**Work to be completed:** Transcribe the listing below from its opening line up to and including the line that contains "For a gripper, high"; reproduce nothing else.

......

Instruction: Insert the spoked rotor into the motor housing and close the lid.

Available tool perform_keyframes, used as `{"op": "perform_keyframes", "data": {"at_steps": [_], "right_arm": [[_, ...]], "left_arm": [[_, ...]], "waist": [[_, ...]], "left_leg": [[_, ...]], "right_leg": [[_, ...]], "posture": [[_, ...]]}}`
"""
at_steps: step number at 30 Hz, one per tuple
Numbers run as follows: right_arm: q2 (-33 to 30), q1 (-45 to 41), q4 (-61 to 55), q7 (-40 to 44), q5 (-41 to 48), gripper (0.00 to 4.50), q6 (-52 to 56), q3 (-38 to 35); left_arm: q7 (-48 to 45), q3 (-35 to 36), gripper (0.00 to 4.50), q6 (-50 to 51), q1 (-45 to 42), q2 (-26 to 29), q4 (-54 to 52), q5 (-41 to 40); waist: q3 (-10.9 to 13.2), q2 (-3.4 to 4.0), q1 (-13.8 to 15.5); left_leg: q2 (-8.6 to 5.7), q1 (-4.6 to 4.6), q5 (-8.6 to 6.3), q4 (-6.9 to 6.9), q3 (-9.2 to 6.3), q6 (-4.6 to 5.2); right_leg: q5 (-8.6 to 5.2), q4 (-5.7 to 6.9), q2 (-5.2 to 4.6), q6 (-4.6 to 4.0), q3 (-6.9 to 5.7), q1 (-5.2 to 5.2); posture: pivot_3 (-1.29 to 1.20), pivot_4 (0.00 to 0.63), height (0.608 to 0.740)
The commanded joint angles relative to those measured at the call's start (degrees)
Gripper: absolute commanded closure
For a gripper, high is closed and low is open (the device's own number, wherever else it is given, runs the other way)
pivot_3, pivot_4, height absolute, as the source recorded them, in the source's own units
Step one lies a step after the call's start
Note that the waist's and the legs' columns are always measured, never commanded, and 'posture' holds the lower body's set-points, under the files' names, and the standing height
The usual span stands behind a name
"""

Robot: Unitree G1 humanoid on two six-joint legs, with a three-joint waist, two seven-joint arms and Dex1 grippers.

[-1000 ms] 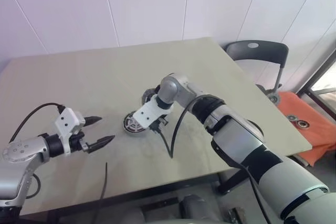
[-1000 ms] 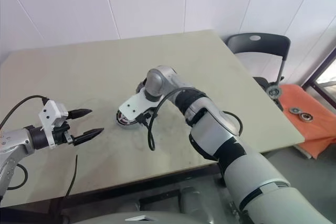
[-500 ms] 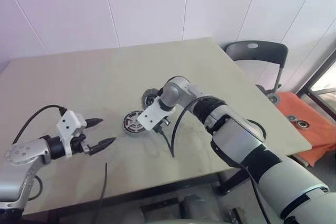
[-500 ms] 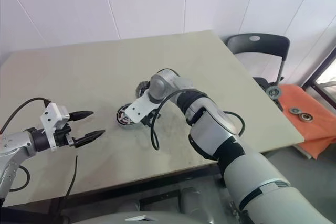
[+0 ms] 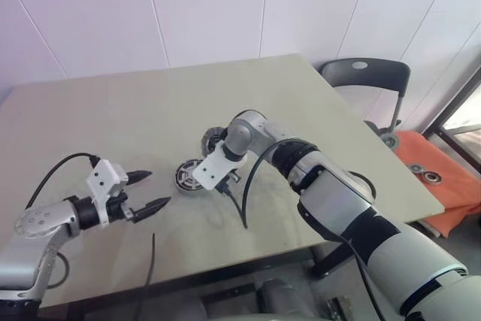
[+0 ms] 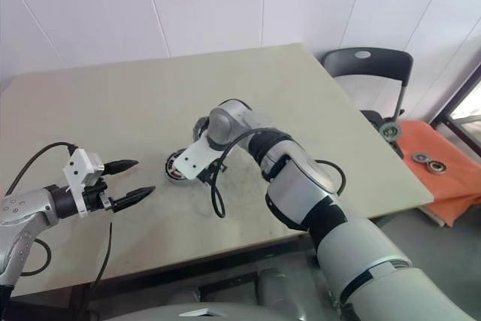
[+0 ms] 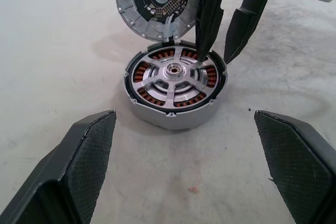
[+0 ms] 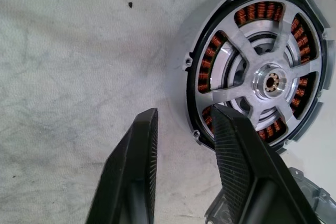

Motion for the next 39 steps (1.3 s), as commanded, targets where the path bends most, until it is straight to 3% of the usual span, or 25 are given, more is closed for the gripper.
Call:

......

**Result of this exercise:**
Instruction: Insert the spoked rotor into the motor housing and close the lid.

Available tool perform_keyframes, used as `{"op": "perform_keyframes", "data": {"at_steps": [_], "right_arm": [[_, ...]], "left_arm": [[_, ...]], "waist": [[_, ...]], "left_leg": [[_, ...]], "right_leg": [[_, ...]], "posture": [[_, ...]]}}`
"""
at_steps: step number at 30 Hz, one per tuple
Numbers run as follows: right_arm: q2 (-33 to 30), q1 (-45 to 41), q4 (-61 to 55), q7 (-40 to 44), q5 (-41 to 48), gripper (0.00 to 4.50), q6 (-52 to 56), q3 (-38 to 35); left_arm: q7 (-48 to 45), q3 (-35 to 36), gripper (0.00 to 4.50), q6 (-50 to 51), q1 (-45 to 42), q2 (-26 to 29), q4 (-54 to 52), q5 (-41 to 40); waist: q3 (-10.9 to 13.2), q2 (-3.4 to 4.0), q1 (-13.8 to 15.5); left_leg: q2 (-8.6 to 5.7), q1 (-4.6 to 4.6), q5 (-8.6 to 6.3), q4 (-6.9 to 6.9), q3 (-9.2 to 6.3), q6 (-4.6 to 5.2); right_leg: q5 (-8.6 to 5.2), q4 (-5.7 to 6.9), q2 (-5.2 to 4.6), q6 (-4.6 to 4.0), q3 (-6.9 to 5.7), q1 (-5.2 to 5.2); posture: pivot_3 (-1.29 to 1.20), pivot_4 (0.00 to 0.63), height (0.608 to 0.740)
The commanded joint angles relative to those measured at the call's start (degrees)
Gripper: absolute commanded closure
For a gripper, high is closed and low is open (the device's own number, wherever else it is given, runs the other way)

This output has come to an end.